It is 1964. Imagine, for a moment, being a young student from Korea, Vietnam, or Jamaica. You arrive in an unfamiliar small town in rural America to attend a university with 12,000 other – mostly American – students. The culture is distinctively Midwestern and the food is unusual. You have limited access to familiar and you are completely lost when it comes to cooking with regional ingredients. 

Such was the story for international students who arrived in my small university town of Carbondale to attend Southern Illinois University in the 1960s. This was a time when SIU was experiencing growth in nearly every aspect of its existence, including international student enrollment. 

In the fall of 1965, SIU had 470 international students enrolled from 75 different countries1 – nearly double that of the previous year2. Three years later, it was over 9003.

There is much information in local newspaper archives documenting the struggle our foreign students had, including housing, food, and general wellbeing. As a result, several efforts from local churches and community organizations to help our new friends make a home here were initiated. Much of these efforts are undocumented, however, surviving only in the stories told and retold by those involved – or their children and grandchildren. 

Community Gathers to Help Foreign Students

The Women’s Missionary Union at Elm Street Baptist Church – of which my grandma was a member – was part of one such initiative. Women from several local Southern Baptist churches worked with international students and, more often, the wives of these students. They met weekly, providing a potluck meal in the basement of a church close to campus. My grandma helped these young women practice their English and learn our customs. She also taught them how to cook with ingredients from Southern Illinois. 

My mom was about 8 years old when Grandma participated in these efforts. I suspect that this experience, combined with my dad’s career on campus, influenced my parents’ desire to teach me about different cultures through food. Regardless of their specific motivation, my passion for food and culture was instilled in me at an early age. I grew up around people from all over the world; eating foods they brought to parties or just delivered on a Saturday afternoon.

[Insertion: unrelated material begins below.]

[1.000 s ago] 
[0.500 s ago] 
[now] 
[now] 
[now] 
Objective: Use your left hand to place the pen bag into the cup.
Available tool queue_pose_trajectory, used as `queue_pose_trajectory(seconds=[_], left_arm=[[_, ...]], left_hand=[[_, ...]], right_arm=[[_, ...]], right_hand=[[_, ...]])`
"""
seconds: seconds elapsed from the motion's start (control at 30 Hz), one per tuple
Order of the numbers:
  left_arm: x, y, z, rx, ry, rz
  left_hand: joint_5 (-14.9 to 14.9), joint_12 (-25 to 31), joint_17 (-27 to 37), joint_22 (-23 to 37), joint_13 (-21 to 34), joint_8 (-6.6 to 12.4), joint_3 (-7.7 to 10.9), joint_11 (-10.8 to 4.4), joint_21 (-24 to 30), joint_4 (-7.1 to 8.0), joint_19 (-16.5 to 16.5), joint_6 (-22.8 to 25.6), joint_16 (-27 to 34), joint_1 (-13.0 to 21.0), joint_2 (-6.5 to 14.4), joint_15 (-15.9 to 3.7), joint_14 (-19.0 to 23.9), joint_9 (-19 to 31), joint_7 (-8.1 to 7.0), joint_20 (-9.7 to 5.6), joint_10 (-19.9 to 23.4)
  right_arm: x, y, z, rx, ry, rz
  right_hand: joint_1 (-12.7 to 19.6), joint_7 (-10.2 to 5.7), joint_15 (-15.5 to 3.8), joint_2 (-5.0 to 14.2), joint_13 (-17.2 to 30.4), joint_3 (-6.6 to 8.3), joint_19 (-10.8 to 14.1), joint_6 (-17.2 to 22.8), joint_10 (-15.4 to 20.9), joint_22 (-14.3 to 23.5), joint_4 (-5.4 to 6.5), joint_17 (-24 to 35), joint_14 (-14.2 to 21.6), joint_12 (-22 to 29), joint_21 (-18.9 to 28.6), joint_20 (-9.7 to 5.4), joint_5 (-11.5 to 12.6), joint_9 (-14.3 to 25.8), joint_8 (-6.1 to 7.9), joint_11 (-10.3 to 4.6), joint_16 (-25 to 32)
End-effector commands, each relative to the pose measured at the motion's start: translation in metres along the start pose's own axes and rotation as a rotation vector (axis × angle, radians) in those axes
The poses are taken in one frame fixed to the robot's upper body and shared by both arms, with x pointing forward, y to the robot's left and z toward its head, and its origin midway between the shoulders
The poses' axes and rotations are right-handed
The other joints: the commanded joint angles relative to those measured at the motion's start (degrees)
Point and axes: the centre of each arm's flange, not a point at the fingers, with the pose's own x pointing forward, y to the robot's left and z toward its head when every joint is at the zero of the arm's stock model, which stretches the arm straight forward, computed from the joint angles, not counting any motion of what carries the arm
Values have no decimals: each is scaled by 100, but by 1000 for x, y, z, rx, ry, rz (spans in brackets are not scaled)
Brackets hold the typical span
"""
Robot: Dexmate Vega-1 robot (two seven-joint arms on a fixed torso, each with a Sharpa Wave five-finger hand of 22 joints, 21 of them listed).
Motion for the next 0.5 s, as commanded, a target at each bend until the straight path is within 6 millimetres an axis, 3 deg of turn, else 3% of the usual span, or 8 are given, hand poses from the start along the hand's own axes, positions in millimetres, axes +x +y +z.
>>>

An International Grocery Store Opens

Despite the steady increase in international student enrollment, it was 1988 before Carbondale’s International Groceries market opened.

International Grocery ad 1988
Grand Opening for International Groceries – ad 1988

Our grocery stores stocked some basic international ingredients, but the selection was limited until I was in high school. When International Groceries opened, ingredients with strange labels and names became available from all over Asia. Today, the store is in a different, bigger location and offers ingredients from all over the world. 

Between the needs of international students of the 1960s and the availability of global ingredients in 2025, food trends have ebbed and flowed. Even into the 1980s, the rural Midwest was largely unfamiliar with cuisines from other parts of the U.S. – Cajun, for example – let alone the World. I consider myself fortunate growing up in a university town. It afforded me opportunities to experience the world through the people who lived here. 

Bringing Global Flavors Home

My upbringing and love of cultural heritage is also the impetus for this year’s broader theme for The Davises Eat.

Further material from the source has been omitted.